Returning to the specter's front, she wrote down quick and simple notes. "Fascinating, you do scar like a human would but faster."

The ghost grinned his annoying trademark grin. "I told you. Besides, I don't like lying."

Maddie only rolled her eyes and refocused on the green scratches on the ghost's back. "These are new."

Phantom turned his head and stretched his neck to see the damage himself. Maddie mentally cringed at the angle the ghost's neck was at but decided not to comment.

"Oh yeah, those," Phantom said with a hint of chuckle in his voice. "I got tossed around a bit on my way here and landed pretty hard on something sharp."

"You landed hard?" Maddie questioned. "Shouldn't you be bruising?"

Phantom tuned his head back to the direction it was supposed to face and rubbed his neck a bit. "Probably, if I didn't have the suit," he patted his thigh covered with the black material, "It's really not meant to protect against physical harm and doesn't do crap against anything sharp, but it sure can soften a blunt blow. It's kinda like ooblek, but the ectoplasm makes it a lot ooblekier than actual ooblek is."
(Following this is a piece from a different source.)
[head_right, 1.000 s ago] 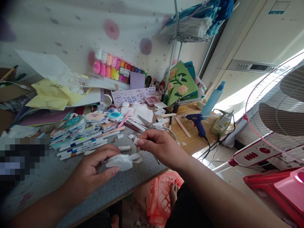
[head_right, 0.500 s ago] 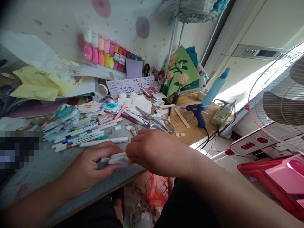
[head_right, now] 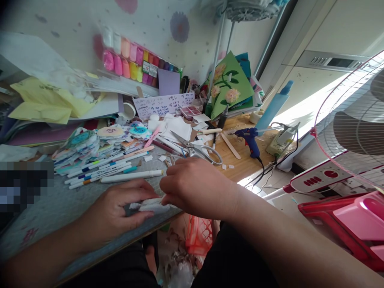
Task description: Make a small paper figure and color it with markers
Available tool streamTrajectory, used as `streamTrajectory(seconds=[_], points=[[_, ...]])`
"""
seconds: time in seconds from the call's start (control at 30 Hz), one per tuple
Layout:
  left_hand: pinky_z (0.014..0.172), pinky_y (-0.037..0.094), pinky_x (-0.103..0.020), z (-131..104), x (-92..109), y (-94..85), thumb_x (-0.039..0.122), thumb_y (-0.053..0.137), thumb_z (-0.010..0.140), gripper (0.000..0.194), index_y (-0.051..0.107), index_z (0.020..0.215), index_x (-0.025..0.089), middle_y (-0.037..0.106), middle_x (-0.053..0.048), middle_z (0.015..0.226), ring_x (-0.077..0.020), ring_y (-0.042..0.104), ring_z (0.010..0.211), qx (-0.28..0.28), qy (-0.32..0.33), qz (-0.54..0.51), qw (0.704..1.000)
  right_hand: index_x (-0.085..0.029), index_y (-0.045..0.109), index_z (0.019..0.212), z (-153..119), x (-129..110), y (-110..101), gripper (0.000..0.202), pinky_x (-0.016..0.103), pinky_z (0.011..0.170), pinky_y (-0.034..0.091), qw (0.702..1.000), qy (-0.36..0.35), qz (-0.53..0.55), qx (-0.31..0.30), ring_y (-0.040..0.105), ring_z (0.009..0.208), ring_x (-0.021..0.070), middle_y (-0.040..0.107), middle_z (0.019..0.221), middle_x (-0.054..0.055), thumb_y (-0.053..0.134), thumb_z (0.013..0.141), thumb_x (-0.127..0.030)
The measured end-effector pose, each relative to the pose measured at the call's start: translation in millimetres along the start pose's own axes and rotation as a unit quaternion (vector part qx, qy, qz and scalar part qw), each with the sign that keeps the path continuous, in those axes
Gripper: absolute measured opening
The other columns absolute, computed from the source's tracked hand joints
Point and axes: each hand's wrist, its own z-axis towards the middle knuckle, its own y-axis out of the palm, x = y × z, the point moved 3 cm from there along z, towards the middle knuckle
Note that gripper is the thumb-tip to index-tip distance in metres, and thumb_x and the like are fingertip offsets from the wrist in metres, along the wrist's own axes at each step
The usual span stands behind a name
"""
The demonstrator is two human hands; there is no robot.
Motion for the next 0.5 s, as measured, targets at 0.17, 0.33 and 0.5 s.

"Fascinating," Maddie said.

She laid a hand on the ghost's back just below the damage. It was solid as expected, but her protective glove made it impossible to feel the ghost's temperature. Considering the ectoplasm and thus the radiation it emitted was contained within the ghost, it would be possible to actually tough the ghost without protective gloves, but was it a risk she was willing to take?

Absolutely. Maddie slowly took off her right hand glove and laid the hand back to its earlier position.

The ghost felt even more solid like this, but Maddie wasn't focusing on that right now because Phantom was cold. Boy howdy was he cold. She quickly removed her hand.

"Too cool for you, huh?" the ghost grinned, turning in midair to face her.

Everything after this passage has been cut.